Disbelief, anger and fear describe the feelings among the Europeans that saw leave win a majority vote in the Brexit referendum last Thursday. Disbelief that their U.K. neighbours have voted against a united Europe. Angry about the vote that resembles a vote against the other European citizens. Fear about what will happen next in the other EU nations – where fear mongering with anti-immigrant policies by nationalist parties is gaining even more support. These parties – very right-wing in particular – are also the ones calling for a total independence from Brussels and therefore leaving the EU. These nationalist parties gathered quite the momentum in recent years, they profited from the immigrant crisis and were extremely pleased with the outcome of the Brexit referendum. Leader of the Dutch right-wing party PVV, Geert Wilders, cheered the Brexit results and called for a Nexit referendum after the Brexit result. Dutch polls said there would be a Dutch majority in leaving the EU (48% leave - 45% stay). The National Front Leader in France Marine Le Pen, also called for a Frexit referendum after the Brexit vote. She stated on twitter: “It is now time to bring democracy to our country.”

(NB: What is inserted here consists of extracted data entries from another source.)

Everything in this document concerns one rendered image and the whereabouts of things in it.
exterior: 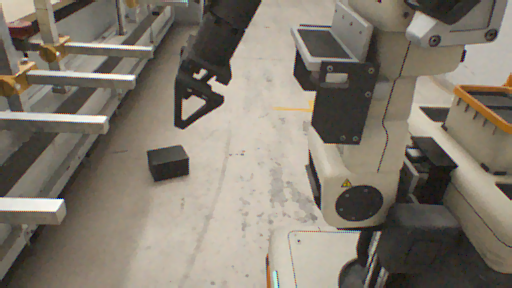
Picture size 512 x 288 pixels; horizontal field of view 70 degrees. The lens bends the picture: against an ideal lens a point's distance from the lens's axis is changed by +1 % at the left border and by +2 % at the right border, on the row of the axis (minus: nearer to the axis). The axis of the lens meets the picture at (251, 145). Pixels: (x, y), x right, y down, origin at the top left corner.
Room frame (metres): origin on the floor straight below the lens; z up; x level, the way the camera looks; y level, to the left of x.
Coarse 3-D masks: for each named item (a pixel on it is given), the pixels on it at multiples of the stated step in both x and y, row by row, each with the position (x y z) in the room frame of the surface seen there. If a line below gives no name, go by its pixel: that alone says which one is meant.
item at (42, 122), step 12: (0, 120) 0.66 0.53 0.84; (12, 120) 0.67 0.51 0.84; (24, 120) 0.67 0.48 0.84; (36, 120) 0.67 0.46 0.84; (48, 120) 0.67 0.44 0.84; (60, 120) 0.67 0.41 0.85; (72, 120) 0.68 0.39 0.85; (84, 120) 0.68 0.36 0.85; (96, 120) 0.69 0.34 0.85; (60, 132) 0.67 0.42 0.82; (72, 132) 0.67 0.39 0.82; (84, 132) 0.68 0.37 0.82; (96, 132) 0.68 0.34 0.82
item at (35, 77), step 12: (36, 72) 0.92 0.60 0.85; (48, 72) 0.93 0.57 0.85; (60, 72) 0.94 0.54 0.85; (72, 72) 0.94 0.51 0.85; (36, 84) 0.91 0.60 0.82; (48, 84) 0.91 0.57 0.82; (60, 84) 0.91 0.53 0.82; (72, 84) 0.92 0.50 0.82; (84, 84) 0.92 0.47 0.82; (96, 84) 0.92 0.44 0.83; (108, 84) 0.92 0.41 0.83; (120, 84) 0.93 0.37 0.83; (132, 84) 0.93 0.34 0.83
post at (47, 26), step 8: (40, 0) 1.11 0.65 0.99; (48, 0) 1.14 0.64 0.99; (40, 8) 1.11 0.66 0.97; (48, 8) 1.13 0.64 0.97; (40, 16) 1.11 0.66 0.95; (48, 16) 1.12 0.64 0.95; (40, 24) 1.11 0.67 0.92; (48, 24) 1.11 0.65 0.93; (40, 32) 1.11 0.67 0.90; (48, 32) 1.11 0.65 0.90; (56, 32) 1.14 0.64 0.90; (48, 40) 1.11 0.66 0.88; (56, 40) 1.13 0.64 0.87; (48, 64) 1.11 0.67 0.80; (56, 64) 1.11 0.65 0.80
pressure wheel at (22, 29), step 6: (12, 24) 1.16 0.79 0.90; (18, 24) 1.16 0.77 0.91; (24, 24) 1.16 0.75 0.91; (30, 24) 1.17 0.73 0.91; (12, 30) 1.12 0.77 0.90; (18, 30) 1.13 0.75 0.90; (24, 30) 1.14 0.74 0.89; (30, 30) 1.16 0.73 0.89; (12, 36) 1.12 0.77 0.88; (18, 36) 1.13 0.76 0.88; (24, 36) 1.14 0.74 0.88; (24, 54) 1.16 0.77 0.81
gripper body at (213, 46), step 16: (208, 16) 0.48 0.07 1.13; (208, 32) 0.47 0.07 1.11; (224, 32) 0.46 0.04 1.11; (240, 32) 0.47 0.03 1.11; (192, 48) 0.48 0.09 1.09; (208, 48) 0.46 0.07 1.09; (224, 48) 0.47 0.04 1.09; (192, 64) 0.44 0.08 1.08; (208, 64) 0.45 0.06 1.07; (224, 64) 0.47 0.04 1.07; (224, 80) 0.44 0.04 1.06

The day after the Brexit vote came out foreign ministers of Belgium, France, Italy, Luxembourg, Netherlands and Germany came together and called for a swift exit of the UK from the EU. They stated: “the U.K. must implement Article 50 of the EU treaty that foresees the exit of an EU member state as soon as possible.” They aim on making the EU stronger for the future with emphasis on joint cooperation. This seems necessary to regain trust of the people that are currently not favouring their current governments. In a response to the bloc of foreign ministers, German Chancellor Merkel asked for a calm approach in accompanying the leave of the UK from the EU. The chancellor indicated that there is in no need for rushing the process that will deter the trading relationship that Germany has with the U.K. German stocks highlight the uncertainty, as the DAX index reached a low 9330 points on Monday.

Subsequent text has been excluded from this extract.